Résumé de la décision
Dans cette affaire, la ville de Lyon et la société Cogédim Grand Lyon ont contesté un jugement du tribunal administratif de Lyon ayant annulé un permis de construire délivré pour la construction d’un immeuble collectif de 39 logements. Le Conseil d'État a annulé le jugement contesté, estimant que le tribunal administratif avait commis une erreur de droit en annulant le permis de construire sur la base d’une prétendue altération des conditions de fonctionnement bioclimatiques d’une maison située à proximité, compte tenu que cela ne constituait pas une atteinte visible sur l’environnement au sens des dispositions applicables du code de l'urbanisme. M. et Mme B... ont été condamnés à verser chacun une somme de 1 500 euros à la société Cogédim Grand Lyon et à la ville de Lyon.
Arguments pertinents
1. Erreur de droit : Le tribunal administratif a annulé le permis de construire en s'appuyant sur une éventuelle altération du fonctionnement bioclimatique d'une maison voisine. Le Conseil d'État souligne qu’en vertu de l'article R. 111-27 du code de l'urbanisme, cette seule considération ne saurait justifier l'annulation d’un permis, car elle ne concerne pas l'impact visible des constructions sur leur environnement :
> "Ces dispositions permettent de rejeter ou d'assortir de réserves les seuls projets qui, par leurs caractéristiques et aspect extérieur, portent une atteinte visible à leur environnement naturel ou urbain."
2. Responsabilité financière : Le Conseil d'État a également statué sur la répartition des frais de justice, prévoyant que M. et Mme B... devaient indemniser les autres parties pour les frais occasionnés par leur recours, ce qui est conforme à l'article L. 761-1 du code de justice administrative :
> "Il y a lieu de mettre à la charge de M. et Mme B... le versement à la société Cogédim Grand Lyon d'une somme de 1 500 euros et à la ville de Lyon d'une somme de 1 500 euros."

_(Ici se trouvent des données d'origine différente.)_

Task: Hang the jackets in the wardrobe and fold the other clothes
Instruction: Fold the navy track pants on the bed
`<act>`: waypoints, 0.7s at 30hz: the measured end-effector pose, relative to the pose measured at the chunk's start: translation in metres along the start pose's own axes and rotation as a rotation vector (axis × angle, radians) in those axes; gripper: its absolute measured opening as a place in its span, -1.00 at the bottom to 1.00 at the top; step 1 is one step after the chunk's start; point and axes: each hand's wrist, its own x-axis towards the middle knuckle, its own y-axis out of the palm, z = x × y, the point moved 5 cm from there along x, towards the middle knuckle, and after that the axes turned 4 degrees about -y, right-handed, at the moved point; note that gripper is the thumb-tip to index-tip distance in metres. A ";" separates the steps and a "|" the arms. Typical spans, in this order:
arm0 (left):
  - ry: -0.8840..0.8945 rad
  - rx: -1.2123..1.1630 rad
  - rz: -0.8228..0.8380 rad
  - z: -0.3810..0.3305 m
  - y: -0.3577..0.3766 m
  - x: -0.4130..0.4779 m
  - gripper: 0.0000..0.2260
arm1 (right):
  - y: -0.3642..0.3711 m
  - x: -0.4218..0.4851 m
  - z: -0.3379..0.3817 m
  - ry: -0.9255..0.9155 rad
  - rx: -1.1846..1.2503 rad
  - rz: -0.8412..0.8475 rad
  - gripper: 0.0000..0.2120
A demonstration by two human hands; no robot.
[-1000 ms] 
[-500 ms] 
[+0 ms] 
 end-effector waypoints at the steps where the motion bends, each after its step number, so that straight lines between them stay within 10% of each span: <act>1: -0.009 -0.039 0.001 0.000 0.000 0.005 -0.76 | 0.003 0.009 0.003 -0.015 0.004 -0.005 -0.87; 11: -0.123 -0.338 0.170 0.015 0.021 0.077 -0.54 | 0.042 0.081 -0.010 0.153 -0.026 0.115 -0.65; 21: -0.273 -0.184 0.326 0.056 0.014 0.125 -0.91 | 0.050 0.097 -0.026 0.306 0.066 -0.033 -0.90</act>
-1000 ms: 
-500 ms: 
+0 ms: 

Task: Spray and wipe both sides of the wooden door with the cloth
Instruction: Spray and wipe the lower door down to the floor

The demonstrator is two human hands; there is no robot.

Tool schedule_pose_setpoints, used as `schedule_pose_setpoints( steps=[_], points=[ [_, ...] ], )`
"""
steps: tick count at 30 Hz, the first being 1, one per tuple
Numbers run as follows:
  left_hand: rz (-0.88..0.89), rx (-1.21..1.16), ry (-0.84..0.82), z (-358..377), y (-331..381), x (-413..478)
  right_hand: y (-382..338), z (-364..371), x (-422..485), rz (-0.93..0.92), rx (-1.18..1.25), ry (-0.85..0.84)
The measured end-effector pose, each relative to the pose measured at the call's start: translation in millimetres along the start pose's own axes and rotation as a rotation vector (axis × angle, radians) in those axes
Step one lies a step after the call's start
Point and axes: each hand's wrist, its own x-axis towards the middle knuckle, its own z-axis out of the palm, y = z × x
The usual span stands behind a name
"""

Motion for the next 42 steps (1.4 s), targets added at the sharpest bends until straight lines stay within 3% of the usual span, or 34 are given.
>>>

Interprétations et citations légales
1. Interprétation de l'article R. 111-27 du Code de l'urbanisme : Cet article stipule que les permis de construire peuvent être refusés uniquement si les projets portent atteinte visiblement à l'environnement. La décision du Conseil d'État interprète cette disposition comme exigeant une atteinte directe et manifeste sur le caractère ou l'aspect d’un site, plutôt que des considérations indirectes. Cela établit un précédent sur la rigueur nécessaire dans l'examen des projets de construction.
> Code de l'urbanisme - Article R. 111-27 : "Le projet peut être refusé ou n'être accepté que sous réserve de l'observation de prescriptions spéciales si les constructions [...] sont de nature à porter atteinte au caractère ou à l'intérêt des lieux avoisinants [...]".
2. Conséquences des erreurs de droit sur les décisions administratives : La décision du Conseil d'État rappelle qu’une erreur de droit dans l'examen par un tribunal administratif des permis de construire est suffisante pour annuler le jugement et rétablir le permis en question :
> "Il résulte de ce qui précède que [la société Cogédim Grand Lyon et la ville de Lyon] sont fondées à demander l'annulation du jugement qu'elles attaquent."
Cette décision souligne l'importance d'une évaluation précise des impacts des projets de construction, ainsi que le respect des procédures juridiques dans le cadre des recours administratifs.